Pendukung setia Manchester United yang memadati Stadion Old Trafford dibuat terdiam oleh Miguel Almiron pada menit ke-28. Pemain berkebangsaan Paraguay itu sukses menjebol gawang Andre Onana dan mengubah skor jadi 0-1.
Tentu, Manchester United berusaha sekuat tenaga untuk menyamakan kedudukan. Namun alih-alih mencetak gol, pasukan Erik ten Hag malah kebobolan lagi oleh Lewis Hall ketika pertandingan memasuki menit ke-36.
Manchester United terlihat lebih dominan selama duel berjalan dengan catatan penguasaan bola hingga 62 persen. Namun, jumlah gol yang menentukan pemenang. Pada menit ke-60, Newcastle ‘membunuh’ the Red Devils lewat gol Joe Willock.
Ini bukan cuma tanggung jawab lini pertahanan yang tak bisa membendung serangan the Magpies – julukan Newcastle – tapi juga barisan penyerang. Mereka tak mampu mengkonversi 13 tembakan menjadi gol.
Baca juga: Round-Up Carabao Cup: Manchester United dan Arsenal Terjengkang, Liverpool Melenggang
Salah satu sosok yang banyak disorot pasca pertandingan adalah Antony. Eks Manchester United, Andy Cole, tampak berang dengan sang pemain, dan tampak tak ingin bermain bersamanya di satu lapangan.
“Dia akan membuat saya gila. Kami semua tahu bahwa dia sangat mengandalkan kaki kirinya. Dia sosok invidiualis yang takkan pernah ke sisi kanan ataupun ke posisi penyerang. Jika anda berlari ke tiang dekat, anda tahu bahwa anda takkan mendapatkan bola,” kata Cole kepada Sky Sports.
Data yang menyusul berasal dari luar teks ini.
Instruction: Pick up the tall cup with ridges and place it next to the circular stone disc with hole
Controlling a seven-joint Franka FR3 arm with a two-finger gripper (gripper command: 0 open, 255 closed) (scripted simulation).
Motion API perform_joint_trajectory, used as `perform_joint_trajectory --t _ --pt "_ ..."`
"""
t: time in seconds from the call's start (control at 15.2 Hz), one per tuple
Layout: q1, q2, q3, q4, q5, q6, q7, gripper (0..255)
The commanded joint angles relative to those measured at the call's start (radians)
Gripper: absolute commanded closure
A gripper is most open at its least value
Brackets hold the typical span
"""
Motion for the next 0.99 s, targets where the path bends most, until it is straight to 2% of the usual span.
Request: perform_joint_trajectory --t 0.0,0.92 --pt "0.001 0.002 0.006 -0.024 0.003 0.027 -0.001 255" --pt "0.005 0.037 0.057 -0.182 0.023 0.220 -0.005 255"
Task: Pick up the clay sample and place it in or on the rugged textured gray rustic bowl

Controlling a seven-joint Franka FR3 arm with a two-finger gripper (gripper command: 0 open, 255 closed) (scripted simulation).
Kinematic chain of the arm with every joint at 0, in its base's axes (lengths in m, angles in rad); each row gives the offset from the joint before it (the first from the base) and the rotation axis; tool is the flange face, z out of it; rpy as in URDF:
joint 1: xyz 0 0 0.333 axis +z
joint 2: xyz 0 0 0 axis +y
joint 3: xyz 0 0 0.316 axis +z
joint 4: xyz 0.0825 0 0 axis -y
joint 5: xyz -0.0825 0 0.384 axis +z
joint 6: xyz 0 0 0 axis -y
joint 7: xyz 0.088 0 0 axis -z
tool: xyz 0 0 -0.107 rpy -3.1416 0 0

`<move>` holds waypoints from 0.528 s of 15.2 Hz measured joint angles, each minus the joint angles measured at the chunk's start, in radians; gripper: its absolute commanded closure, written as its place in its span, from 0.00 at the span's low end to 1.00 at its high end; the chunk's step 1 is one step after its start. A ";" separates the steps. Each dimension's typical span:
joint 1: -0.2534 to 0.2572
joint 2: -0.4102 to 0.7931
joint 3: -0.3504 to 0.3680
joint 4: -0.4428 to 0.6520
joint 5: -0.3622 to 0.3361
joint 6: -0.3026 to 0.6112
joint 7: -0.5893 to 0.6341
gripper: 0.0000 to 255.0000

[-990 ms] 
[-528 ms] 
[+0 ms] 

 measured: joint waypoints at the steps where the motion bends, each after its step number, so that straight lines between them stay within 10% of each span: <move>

“Dia akan melihat ke belakang, anda takkan yakin kapan dia akan menaruh bola ke kotak penalti. Buat saya, dia tidak mencetak gol yang cukup. Tidak membuat peluang untuk rekan setimnya.”
“Anda kemudian akan melihat itu dan berkata, ‘oke, apa yang bisa anda berikan?’. Itulah yang anda harap dari dia. Mereka mengeluarkan uang berjumlah besar untuk dia, pelatih sudah mendukung dia dan dia merasa sangat, sangat kesulitan.”
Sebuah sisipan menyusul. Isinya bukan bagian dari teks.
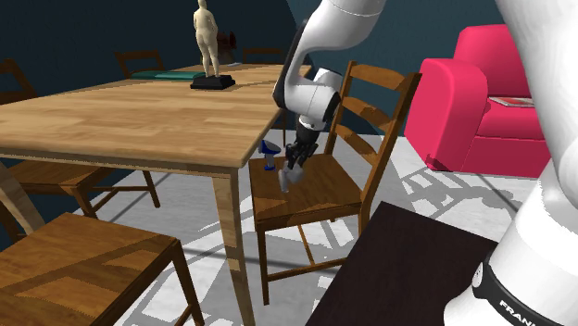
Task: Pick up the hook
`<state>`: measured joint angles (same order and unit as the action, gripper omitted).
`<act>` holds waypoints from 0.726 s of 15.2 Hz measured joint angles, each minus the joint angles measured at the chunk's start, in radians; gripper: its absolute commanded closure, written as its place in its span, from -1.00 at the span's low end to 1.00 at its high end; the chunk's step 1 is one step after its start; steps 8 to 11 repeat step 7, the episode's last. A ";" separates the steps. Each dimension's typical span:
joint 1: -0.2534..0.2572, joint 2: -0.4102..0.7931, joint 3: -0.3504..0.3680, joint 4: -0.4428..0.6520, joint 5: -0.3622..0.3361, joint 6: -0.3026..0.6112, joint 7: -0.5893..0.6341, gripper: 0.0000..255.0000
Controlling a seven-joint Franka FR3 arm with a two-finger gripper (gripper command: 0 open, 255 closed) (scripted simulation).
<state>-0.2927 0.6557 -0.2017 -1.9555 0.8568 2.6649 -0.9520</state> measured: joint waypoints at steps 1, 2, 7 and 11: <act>0.005 -0.013 -0.006 -0.008 -0.007 -0.005 0.008 1.00; 0.011 -0.025 -0.011 -0.014 -0.013 -0.010 0.015 1.00; 0.031 -0.075 -0.041 -0.028 -0.053 -0.044 0.054 1.00; 0.031 -0.075 -0.041 -0.028 -0.053 -0.044 0.054 1.00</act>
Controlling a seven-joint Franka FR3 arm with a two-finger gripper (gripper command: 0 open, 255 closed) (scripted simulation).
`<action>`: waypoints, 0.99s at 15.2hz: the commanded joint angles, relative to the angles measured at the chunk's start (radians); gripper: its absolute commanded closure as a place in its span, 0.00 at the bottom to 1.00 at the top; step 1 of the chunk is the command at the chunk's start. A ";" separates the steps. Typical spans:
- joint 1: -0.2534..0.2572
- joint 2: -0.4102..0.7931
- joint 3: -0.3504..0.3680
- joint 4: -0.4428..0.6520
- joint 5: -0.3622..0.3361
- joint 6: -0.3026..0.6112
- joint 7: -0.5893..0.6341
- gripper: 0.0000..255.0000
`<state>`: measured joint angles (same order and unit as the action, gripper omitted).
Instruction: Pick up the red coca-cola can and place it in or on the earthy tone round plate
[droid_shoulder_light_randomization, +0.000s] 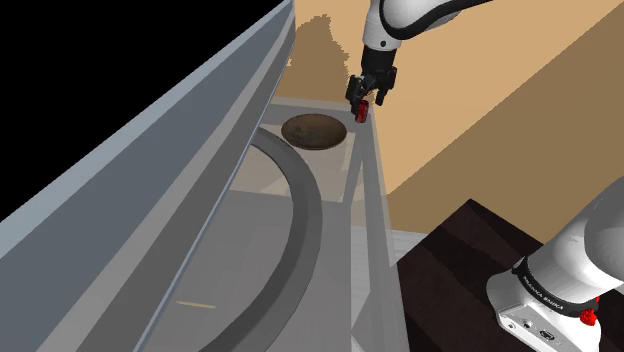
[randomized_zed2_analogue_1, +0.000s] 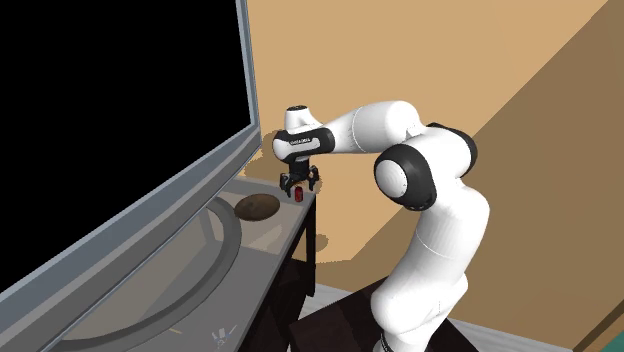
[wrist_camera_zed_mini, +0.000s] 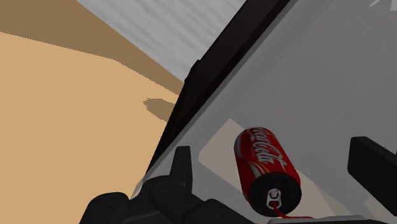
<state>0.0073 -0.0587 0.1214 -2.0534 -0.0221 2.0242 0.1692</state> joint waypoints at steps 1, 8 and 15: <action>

Selain Antony, Cole juga mengkritik kontribusi dari penyerang lainnya yakni Antony Martial. Ia merasa bomber asal Prancis tersebut tidak memberikan gol yang cukup selama berkarir di Manchester United.
“Dia sudah berada di sini selama sembilan tahun dan baru mencetak 89 gol. Ketika anda menjadi penyerang di klub seperti Manchester United, itu tidak cukup.”
“Dia telah diberikan kesempatan lagi hari ini, dan dia bisa mencetak gol tapi apakah dia mampu membawa Manchester United ke tempatnya? Sudah sembilan tahun dan dia tidak melakukannya, jadi akan sulit baginya untuk melakukan itu sekarang,” pungkasnya.